Chicago Will Rely Less On Cars- City Aims At ‘Transit-Oriented Development’
Chicago city government is currently focusing on a ‘transit-oriented development’ by reducing the use of motor vehicles. The city should be “designed for people,” Housing Commissioner Marisa Novara said in an interview. When we put cars before people, we risk losing human connection, which is where some cities have gone wrong. Bicycle, public transit, and environmental advocates have long argued that cities place too much emphasis on automobiles at the expense of other modes of transportation.
Traffic Deaths Resulted in the Arousal of ‘Car-Free’ Movement
Some members of the Chicago City Council are outraged by what they see as the city’s alleged deference to cars in light of a recent rash of traffic fatalities in the city, in which victims ranged in age from infants to toddlers. As a result of widespread hostility toward driving, a “car-free” movement has emerged. Many municipal officials, however, see that as unrealistic. Lightfoot dismissed concerns that his administration’s rollout of a free prepaid gas card plan in the spring would encourage the use of fossil fuels by noting that “back on planet reality,” many residents live in public transit deserts and require a car to get around.
Opinions and Ideas About the New Movement
Novara has stated that in her perfect world, every Chicago resident would have access to multiple modes of transportation, including walking, public transportation, bicycling, and driving. She also mentioned that the South, Southwest, and West sides have “abundant” public transportation options, though some areas may have more bus routes than train ones. There is nothing wrong with having a car or driving one, according to Novara. We’re just saying it has its place and that people in this city should have a variety of transportation options.

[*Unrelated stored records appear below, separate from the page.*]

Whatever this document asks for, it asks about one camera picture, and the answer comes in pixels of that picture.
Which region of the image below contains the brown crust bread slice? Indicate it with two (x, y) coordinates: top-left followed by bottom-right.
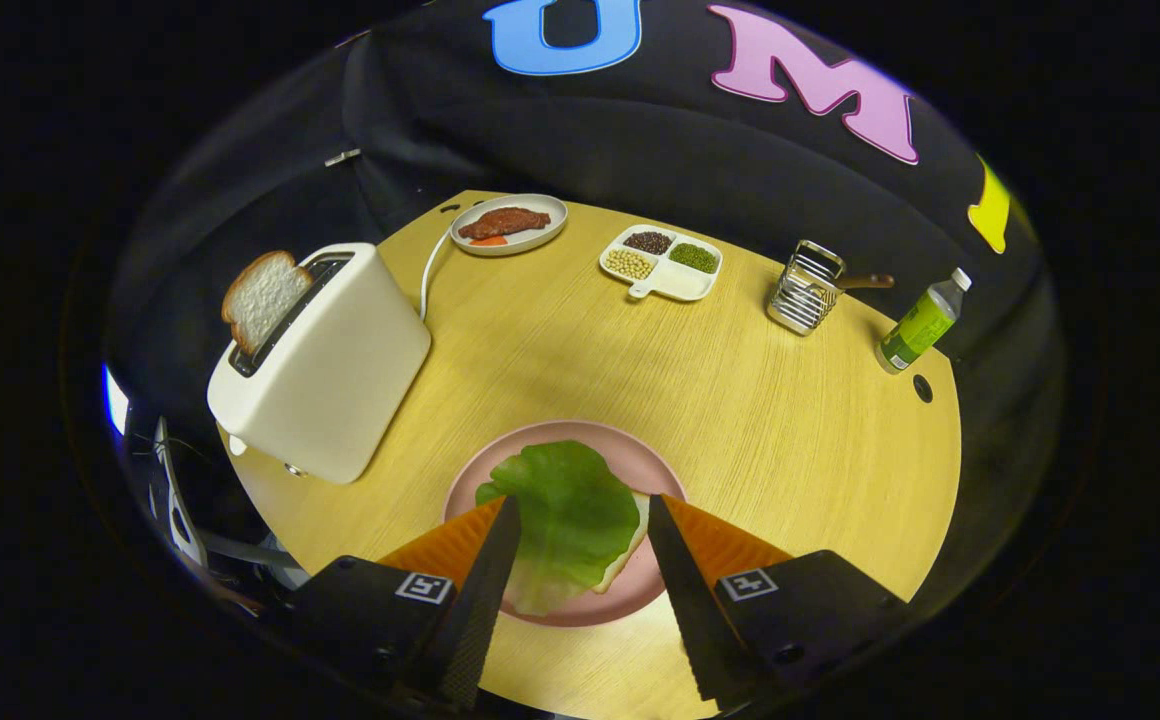
(221, 250), (314, 357)

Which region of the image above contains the white toaster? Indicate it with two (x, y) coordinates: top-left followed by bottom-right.
(207, 243), (433, 486)

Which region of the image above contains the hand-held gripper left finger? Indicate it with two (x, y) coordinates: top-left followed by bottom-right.
(285, 495), (523, 711)

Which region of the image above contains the metal wire rack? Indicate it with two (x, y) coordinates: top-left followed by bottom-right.
(766, 239), (847, 336)

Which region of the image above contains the green lettuce leaf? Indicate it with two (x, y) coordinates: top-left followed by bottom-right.
(475, 440), (643, 616)

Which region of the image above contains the white toaster cable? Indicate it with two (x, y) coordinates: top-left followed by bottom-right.
(419, 228), (456, 321)

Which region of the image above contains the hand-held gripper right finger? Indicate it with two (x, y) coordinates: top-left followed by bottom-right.
(646, 492), (909, 704)

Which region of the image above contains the white divided dish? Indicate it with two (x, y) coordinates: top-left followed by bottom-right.
(599, 224), (724, 302)

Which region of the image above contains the red-brown meat slice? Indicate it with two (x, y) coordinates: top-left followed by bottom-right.
(458, 207), (552, 242)

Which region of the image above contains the green label plastic bottle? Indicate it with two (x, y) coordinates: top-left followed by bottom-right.
(876, 267), (973, 375)

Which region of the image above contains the pink round plate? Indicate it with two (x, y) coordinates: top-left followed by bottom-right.
(442, 420), (689, 629)

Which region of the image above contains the round grey plate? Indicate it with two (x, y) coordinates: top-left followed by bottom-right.
(450, 194), (569, 257)

Connected Communities is based on the concept of “transit-oriented development,” which was initially implemented to encourage residential and commercial growth near train stations and, more recently, along bus lines. Chicago’s then-mayor Rahm Emanuel gave the idea a boost in 2013 with an ordinance, but the majority of the resulting construction didn’t begin until the northern and northwest neighborhoods until 2019.
According to Audrey Wennink, director of transportation for the Metropolitan Planning Council, the parking provisions in the new ordinance could play a role in encouraging residents of Chicago to forgo car ownership and likely signal that the city is moving toward incentivizing other ways besides vehicles, of getting around.
She thinks reducing car use in Chicago is achievable with additional measures, but acknowledges that doing so will be challenging. She argued that despite the CTA’s problems, Chicago has an advantage because the foundation for a robust public transit system already exists.
Reduce Attraction Toward Cars
When it comes to the cost of housing, Wennink believes that “people don’t recognize that a significant proportion of that cost, historically speaking, goes to the parking.” According to data collected by the Department of Housing, “you need to make driving less attractive and make these other options more attractive so people make sides, downtown, and the West Loop.
The Connected Communities ordinance limits new residential buildings near train stations to no more than one parking space for every two units, among other measures meant to speed up development in transit-rich areas. To build at a higher ratio than one-to-one, developers must get city approval.
According to census data, the percentage of Chicagoans who drove alone to work in 2019 was about 48%, the lowest it has been in more than a decade, suggesting that the city is becoming less car-dependent, as stated by Krishnamurthy, the deputy commissioner of the Chicago Department of Transportation
Krishnamurthy interpreted this as evidence of a “latent demand,” or “latent interest,” in alternative modes of transportation. People are using a wide variety of channels nowadays, like an appetizing salad. And I think that’s great because it means we’re not stuck looking at a city’s transportation network through the lens of a single mode of transportation.
Additionally, the ordinance eliminates on-site parking mandates for affordable housing throughout the city and extends the current limits on parking requirements near transit stations to four blocks, and near-certain bus corridors, to two blocks. The law also mandates pedestrian-friendly design and prohibits the construction of any new curb cuts or driveways within half a mile of train stations without prior city approval.